早上七点,省政法委小会议室。
李毅飞坐在主位,面前摆着一杯浓茶,烟灰缸里已经有三四个烟头。他一夜没合眼,但眼神依然锐利。
椭圆会议桌两侧坐着省公安厅厅长徐昌明、省国家安全厅副厅长陈志刚、省检察院副检察长刘红星,以及刚从看守所赶回来的刑侦总队长邢铁军。
每个人脸上都带着疲惫,但没人敢松懈。
“铁军,你先说。”李毅飞开口,声音有些沙哑。
邢铁军打开笔记本:“昨晚连夜突审陶洪涛,进展不大。
他承认认识刘文涛,也承认康健医疗有他的投资,但一口咬定不知道器官走私的事。
我们放了部分仓库照片,他说这是刘文涛背着他搞的,他完全不知情。”
“律师在场吗?”
“在。省律师协会副会长操小东,凌晨三点到的,寸步不离。”邢铁军顿了顿,“操小东提出,在刘文涛供词与陶洪涛说法矛盾的情况下,不能仅凭单一证人证言定案,要求我们对康健医疗的所有账目、人员、物流记录进行全面核查,排除陶洪涛不知情的可能性。”
会议室里一阵沉默。
这是标准的老练辩护策略——把水搅浑,拖延时间。
“陶洪涛情绪怎么样?”李毅飞问。
“很是镇定,但细节上有点问题。”邢铁军说,“我们问他去年六月公海游艇会面的事,他眼神有闪躲,推说不记得。
问他和‘绿色未来’基金会的资金往来,他说是正常慈善捐款。
但当我们出示基金会账户向他境外公司转账的记录时,他沉默了三分多钟。”
“沉默之后的解释是什么?”
“他说需要时间回忆,然后要求见律师单独沟通。”邢铁军摇头,“之后就没再开口。

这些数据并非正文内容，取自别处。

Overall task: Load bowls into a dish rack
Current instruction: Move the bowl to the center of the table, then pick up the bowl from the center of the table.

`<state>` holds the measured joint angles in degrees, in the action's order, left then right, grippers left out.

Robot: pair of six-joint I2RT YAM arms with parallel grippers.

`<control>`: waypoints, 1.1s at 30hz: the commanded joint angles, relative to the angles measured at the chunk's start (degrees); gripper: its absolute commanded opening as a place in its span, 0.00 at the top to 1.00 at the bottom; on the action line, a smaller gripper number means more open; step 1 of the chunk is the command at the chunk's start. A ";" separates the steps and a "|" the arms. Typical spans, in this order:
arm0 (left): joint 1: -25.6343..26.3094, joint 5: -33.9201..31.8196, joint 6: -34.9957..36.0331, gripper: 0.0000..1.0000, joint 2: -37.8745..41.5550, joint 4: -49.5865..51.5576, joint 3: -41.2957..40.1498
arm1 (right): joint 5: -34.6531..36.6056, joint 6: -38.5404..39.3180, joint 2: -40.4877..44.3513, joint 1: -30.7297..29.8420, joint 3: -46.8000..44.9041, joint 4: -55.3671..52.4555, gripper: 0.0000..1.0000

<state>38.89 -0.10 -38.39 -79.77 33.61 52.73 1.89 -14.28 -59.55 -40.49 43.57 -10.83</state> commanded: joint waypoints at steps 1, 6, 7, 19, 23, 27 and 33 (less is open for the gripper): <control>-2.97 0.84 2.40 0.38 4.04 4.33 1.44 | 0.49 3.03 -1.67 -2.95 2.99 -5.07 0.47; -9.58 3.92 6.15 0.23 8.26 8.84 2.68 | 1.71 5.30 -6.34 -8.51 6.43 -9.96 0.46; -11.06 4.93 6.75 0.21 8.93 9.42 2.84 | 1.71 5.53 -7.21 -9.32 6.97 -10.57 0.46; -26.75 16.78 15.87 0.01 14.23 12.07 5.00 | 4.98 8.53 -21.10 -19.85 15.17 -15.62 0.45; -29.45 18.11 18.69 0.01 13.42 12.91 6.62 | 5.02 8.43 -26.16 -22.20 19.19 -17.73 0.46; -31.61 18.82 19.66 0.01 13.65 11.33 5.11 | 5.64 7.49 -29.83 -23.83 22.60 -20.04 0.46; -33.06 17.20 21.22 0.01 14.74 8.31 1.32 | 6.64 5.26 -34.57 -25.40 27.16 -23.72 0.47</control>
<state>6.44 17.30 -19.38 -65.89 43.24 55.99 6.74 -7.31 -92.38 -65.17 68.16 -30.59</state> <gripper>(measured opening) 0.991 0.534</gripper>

”
李毅飞端起茶杯喝了一口。浓茶苦得他皱了皱眉。
“昌明,你怎么看?”
徐昌明揉了揉太阳穴:“陶洪涛是老江湖,又有专业律师团队,硬审很难突破。
现在的关键是把外围证据做好,让他没法抵赖。
刘文涛那边要继续深挖,康健医疗的其他人员也要尽快突破。”
“刘文涛现在什么情况?”
“还在重症监护室。”徐昌明说,“毒药剂量很大,虽然抢救过来了,但脏器受损严重,短时间内无法接受审讯。医生说要观察至少七十二小时。”